RFR: 8272807: Permit use of memory concurrent with pretouch

Fri Sep 10 13:38:17 UTC 2021

On 2021-09-09 00:19, Kim Barrett wrote:
>> On Sep 8, 2021, at 10:07 AM, Stefan Karlsson <stefank at openjdk.java.net> wrote:
>>
>> On Thu, 2 Sep 2021 18:33:56 GMT, Kim Barrett <kbarrett at openjdk.org> wrote:
>>
>>> Note that this PR replaces the withdrawn https://github.com/openjdk/jdk/pull/5215.
>>>
>>> Please review this change which adds os::touch_memory, which is similar to
>>> os::pretouch_memory but allows concurrent access to the memory while it is
>>> being touched.  This is accomplished by using an atomic add of zero as the
>>> operation for touching the memory, ensuring the virtual location is backed
>>> by physical memory while not changing any values being read or written by
>>> other threads.
>>>
>> I think it would be prudent to separate this PR into two separate PRs.
> I don’t see any benefit to that, but I can do it.

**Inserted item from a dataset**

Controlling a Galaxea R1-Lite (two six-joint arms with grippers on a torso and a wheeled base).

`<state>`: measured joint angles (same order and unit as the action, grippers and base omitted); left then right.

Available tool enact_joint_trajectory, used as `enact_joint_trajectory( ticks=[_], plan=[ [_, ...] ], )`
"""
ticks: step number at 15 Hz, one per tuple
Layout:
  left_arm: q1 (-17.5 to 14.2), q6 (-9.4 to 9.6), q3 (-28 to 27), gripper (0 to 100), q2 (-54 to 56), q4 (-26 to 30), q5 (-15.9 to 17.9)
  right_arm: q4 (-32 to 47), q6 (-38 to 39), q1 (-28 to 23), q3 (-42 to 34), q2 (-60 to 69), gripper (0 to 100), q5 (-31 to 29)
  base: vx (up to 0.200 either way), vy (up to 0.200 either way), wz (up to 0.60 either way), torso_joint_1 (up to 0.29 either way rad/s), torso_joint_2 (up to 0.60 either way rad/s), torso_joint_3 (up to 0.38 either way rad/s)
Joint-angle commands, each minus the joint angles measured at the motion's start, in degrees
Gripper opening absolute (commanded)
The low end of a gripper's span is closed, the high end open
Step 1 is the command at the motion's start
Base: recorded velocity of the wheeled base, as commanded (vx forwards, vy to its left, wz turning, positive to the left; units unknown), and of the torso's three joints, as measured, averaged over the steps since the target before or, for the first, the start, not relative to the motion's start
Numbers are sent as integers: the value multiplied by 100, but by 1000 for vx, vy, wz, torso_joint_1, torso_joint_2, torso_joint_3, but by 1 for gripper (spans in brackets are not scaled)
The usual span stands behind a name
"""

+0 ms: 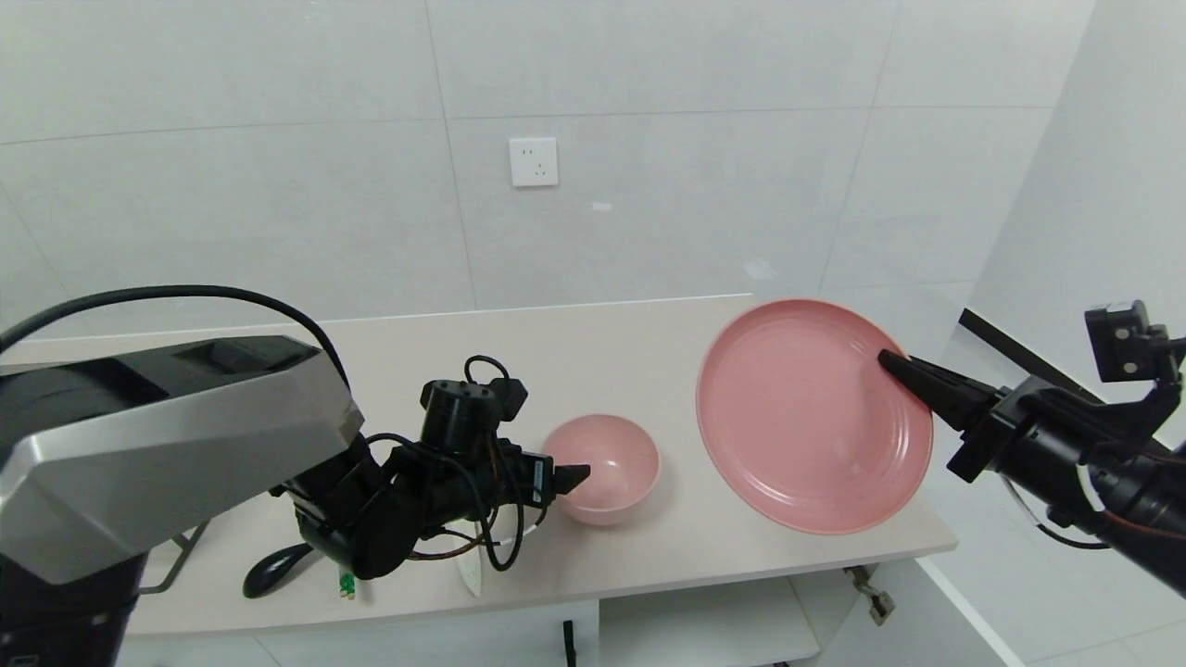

There reason why I suggest that this gets split into two PRs is that 
there seems to be at least two different reasons for changing the code, 
and by mixing them into one PR it makes the review process unfocused. By 
mixing cleanups, fixes, and features in one PR, I as a reviewer must 
also spend more time trying to figure out what changes are necessary for 
what reason. I'm personally more likely to review smaller PRs that have 
a clear focus.

>
>> 1) For the changes to the pretouch loop.
>>
>> * I'm not sure we need all the added safeguarding, which, as you say, complicate the code. I think a few asserts would be good enough.
> It’s not; see below.
>
>> I don't think the function needs to:
>> - work if the caller pass in end < start. Sounds like an assert.
> There's already an assert for end < start.
>
> The test currently in the code is for start < end, e.g. is the range
> non-empty.  I originally tried asserting a non-empty range, but that seems
> such show up sometimes.  I didn't try to figure out whether those could be
> eliminated, though sometimes empty ranges show up pretty naturally and
> range-based operations typically permit the range to be empty.
>
> I found the empty range check up front simplified the analysis of the
> protected code, since certain kinds of errors simply can't happen because of
> it.  Unless empty ranges are forbidden, something needs to be done somewhere
> to prevent writing outside the range.

Before continuing the discussing around these checks, I'd like to 
understand the motivation for some of the changes. I'm specifically 
looking at the alignment of sizeof(int). I would have expected that all 
'start' addresses being passed to the "touch" code to be at least 
aligned to os::vm_page_size(). Straying away from that seems to add 
complexity, that I'm not sure is worth having. Do you have a specific 
use-case that needs this? Or could we simplify the code by adding an 
assert(is_aligned(start, os::vm_page_size), "")? If not, could you point 
me to the code that doesn't conform to that?

>
>> - Safeguard that end + page doesn't overflow. Do we ever hand out pages at the end of the virtual address range? There's a lot of HotSpot code that assumes that we never get that kind of memory, so is it worth protecting against this compared to the extra complexity it gives? Previously, I could take a glance at that function and understand it. Now I need to pause and stare at it a bit.
> I suspect overflow can't happen on at least some 64bit platforms, but I
> don't know of anything that would prevent it on a 32bit platform. And I had
> exactly the opposite reaction from you to the old code. I looked at it and
> immediately wondered what might happen on pointer overflow, and questioned
> whether I understood the code.
>
> And as noted in the PR description, the old code for PretouchTask checks for
> overflow, but does so incorrectly, such that the check could be optimized
> away (or lead to other problems) because it would involve UB to fail the check.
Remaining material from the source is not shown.